Before it hit Netflix, I actually went to the cinema to watch the pro plant-based diet documentary ‘The Game Changers’. Whilst a plant-based diet just isn’t my thing, I genuinely thought it was an interesting film that made some good points. However, in no way did I anticipate the impact it might have on the way some people viewed nutrition.
Since it hit Netflix the number of people who have suddenly decided that a vegan or plant-based diet is the key to their health and fitness is mind blowing. I don’t think I have ever seen a single documentary have such a big impact which is a testament to the producers of the film.
However, I would appeal to anyone considering a dramatic diet change to do their own research and data gathering rather than rely on one documentary that is clearly biased towards a plant-based diet.
Now I have no issues with a plant-based diet and I genuinely think people can achieve a healthy diet without the inclusion of animal products. My issue comes when people claim it is optimal. I think nutrition is an incredibly individual and personal thing and believe the optimal diet might look different for everyone.
So, I have written this article not to slam or argue the other side of the coin on diet, but to highlight where the issues with the film are and to hopefully encourage anyone considering such a drastic diet change to do more research.
With all documentaries designed to support an agenda there are the same issues:
Cherry picking data
Mis-representing study findings
Confusing causation and correlation
Using biased sources
We have to consider that the people behind this film have personal and financial interest in your wanting to switch to a plant-based diet. They have a moral issue with eating animals and would like you to stop doing it to and they have businesses that supply vegan supplements and nutritional advice. James Cameron, aka Mr Hollywood blockbuster and the man behind this film, owns the largest pea protein company in America! They will therefore not include anything in their documentary that conflicts with the message ‘meat bad, plant based good’. I’m sure we’ve all seen the studies from the early 1900s from tobaccos companies that claim smoking is actually good for you? A lot of these had genuine science behind them. They were just cherry picked, manipulated and mis-represented until they showed what the company wanted.
Now I’m not comparing a plant-based diet and smoking. But I am saying it is very easy to make a case for whatever point you want with the right experiments, the right data selection and the right mis-representation.
We also have to look at the credibility of the ‘experiments’ carried out in the film. Now I’m no scientist but I learned enough during GCSE’s that you can’t call an experiment fair without controlling all the factors. In the film they change people’s food for one meal, carry out a blood test and claim the plant-based meal has had an impact. There is no mention of the persons other eating habits, whether they smoke, whether they exercise, what alcohol or drug intakes they have. This makes everything in the test in the film pretty much anecdotal.

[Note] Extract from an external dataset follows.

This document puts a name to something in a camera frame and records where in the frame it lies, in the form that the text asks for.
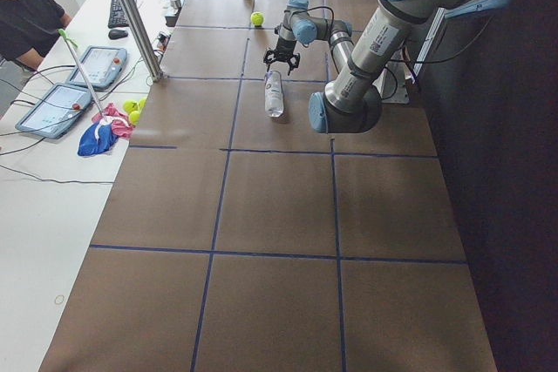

We then have to look at the experts in this film, the doctors and scientists who support the plant-based agenda. Obviously, they have been handpicked! They are plant-based themselves, have a moral obligation towards not eating animal products, have businesses that profit from plant-based diets or took hefty pay-cheques from the film itself.
Would you listen to a study that said Coca-Cola cured obesity if it was funded by Coca-Cola and only used studies from scientists who had stock in Coca-Cola? Of course you wouldn’t!
But my friend has been vegan for a month and lost loads of weight? Now a slight detour from the film but one of my least favourite supporting points for a plant-based diet. I would put money on the vast majority of people looking and feeling better the first month after going vegan. It’s called a healthy user bias. Let’s take that New Years resolution friend who is getting fit for 2020. They’ve joined a gym, they’ve stopped drinking and smoking and they’ve stopped eating their awful Western diet of processed food, sugary snacks and take-aways.
Shit the bed they look and feel great, must be the plant based diet right? Or it’s the fact they’ve started looking after themselves and stopped eating absolute crap. I guarantee the same results would follow if they ate a well-balanced diet that included eggs, fish and lean red meat.
For most of us the issue with our nutrition isn’t whether we eat meat or not it’s that we shite most of the time.
Now I know this all sounds very anti-plant-based and in all honesty, I don’t think a plant-based diet is the way forward for most people. That being said I know for some it works, I know for some the moral commitments to it outweigh the health elements and I know for some the mild health risks of a plant-based diet beat the health risks of too much processed meat.
As I said at the start do your own research, speak to any and everyone and if in doubt go and speak to a nutritionist yourself and get a proper plan in place. Please just don’t base your diet on the say so of a slick docu-film which has a million things wrong with it.
Peace x
P.S have you ever actually heard of any of the athletes featured in the film? Not the ones credited as producers who all achieved their fitness pinnacles whilst consuming meat or who actually aren’t plant-based at all but the ones who are ‘changing the game’ now their plant-based? Hands up, I hadn’t.